**EXERCISE:**
Search the records below for the string "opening", and report each line that contains it.

[Dataset records]
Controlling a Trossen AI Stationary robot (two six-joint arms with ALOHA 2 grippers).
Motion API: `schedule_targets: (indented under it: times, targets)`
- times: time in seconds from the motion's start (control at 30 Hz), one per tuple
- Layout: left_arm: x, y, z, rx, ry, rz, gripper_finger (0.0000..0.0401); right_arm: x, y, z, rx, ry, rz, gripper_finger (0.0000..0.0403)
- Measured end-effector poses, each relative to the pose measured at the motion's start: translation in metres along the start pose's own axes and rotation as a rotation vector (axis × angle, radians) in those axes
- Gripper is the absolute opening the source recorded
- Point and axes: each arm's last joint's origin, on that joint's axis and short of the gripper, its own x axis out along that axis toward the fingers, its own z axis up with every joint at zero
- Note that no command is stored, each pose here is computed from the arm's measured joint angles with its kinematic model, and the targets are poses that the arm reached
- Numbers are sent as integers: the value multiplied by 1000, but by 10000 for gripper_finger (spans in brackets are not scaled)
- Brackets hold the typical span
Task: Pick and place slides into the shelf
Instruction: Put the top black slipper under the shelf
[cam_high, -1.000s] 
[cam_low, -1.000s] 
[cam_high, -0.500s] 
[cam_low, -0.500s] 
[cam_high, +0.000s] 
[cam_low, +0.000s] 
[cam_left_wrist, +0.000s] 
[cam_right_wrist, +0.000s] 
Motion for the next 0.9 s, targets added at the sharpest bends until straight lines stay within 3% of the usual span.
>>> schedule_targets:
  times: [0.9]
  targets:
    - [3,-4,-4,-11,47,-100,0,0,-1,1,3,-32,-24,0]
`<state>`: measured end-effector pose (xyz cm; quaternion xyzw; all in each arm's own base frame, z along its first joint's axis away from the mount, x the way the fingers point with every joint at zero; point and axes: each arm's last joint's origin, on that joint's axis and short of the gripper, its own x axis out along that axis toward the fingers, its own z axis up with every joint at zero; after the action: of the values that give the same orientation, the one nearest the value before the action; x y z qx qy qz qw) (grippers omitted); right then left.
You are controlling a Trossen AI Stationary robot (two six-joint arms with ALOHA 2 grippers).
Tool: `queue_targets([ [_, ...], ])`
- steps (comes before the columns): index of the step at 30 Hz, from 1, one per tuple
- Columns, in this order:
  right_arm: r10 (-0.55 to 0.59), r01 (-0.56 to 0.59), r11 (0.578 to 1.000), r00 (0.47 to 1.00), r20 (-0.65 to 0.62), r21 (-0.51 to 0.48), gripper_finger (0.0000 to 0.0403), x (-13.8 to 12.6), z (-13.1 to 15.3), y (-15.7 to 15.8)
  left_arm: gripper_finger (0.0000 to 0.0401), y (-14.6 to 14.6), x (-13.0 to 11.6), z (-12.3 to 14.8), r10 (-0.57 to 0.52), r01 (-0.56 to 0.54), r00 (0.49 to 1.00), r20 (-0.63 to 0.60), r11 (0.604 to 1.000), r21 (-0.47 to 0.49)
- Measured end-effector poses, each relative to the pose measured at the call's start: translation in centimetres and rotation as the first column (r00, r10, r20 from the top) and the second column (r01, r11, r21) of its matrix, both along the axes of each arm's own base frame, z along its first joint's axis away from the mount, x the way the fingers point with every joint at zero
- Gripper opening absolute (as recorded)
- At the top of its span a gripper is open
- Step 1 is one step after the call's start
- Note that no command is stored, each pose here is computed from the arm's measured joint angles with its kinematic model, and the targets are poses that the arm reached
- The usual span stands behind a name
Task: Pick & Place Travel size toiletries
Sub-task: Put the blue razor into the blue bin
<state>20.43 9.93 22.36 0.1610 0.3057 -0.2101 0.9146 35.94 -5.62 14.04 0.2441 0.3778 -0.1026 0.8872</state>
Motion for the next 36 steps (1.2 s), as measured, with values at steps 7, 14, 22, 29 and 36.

**WRITTEN RESPONSE:**
- Gripper is the absolute opening the source recorded
- Gripper opening absolute (as recorded)

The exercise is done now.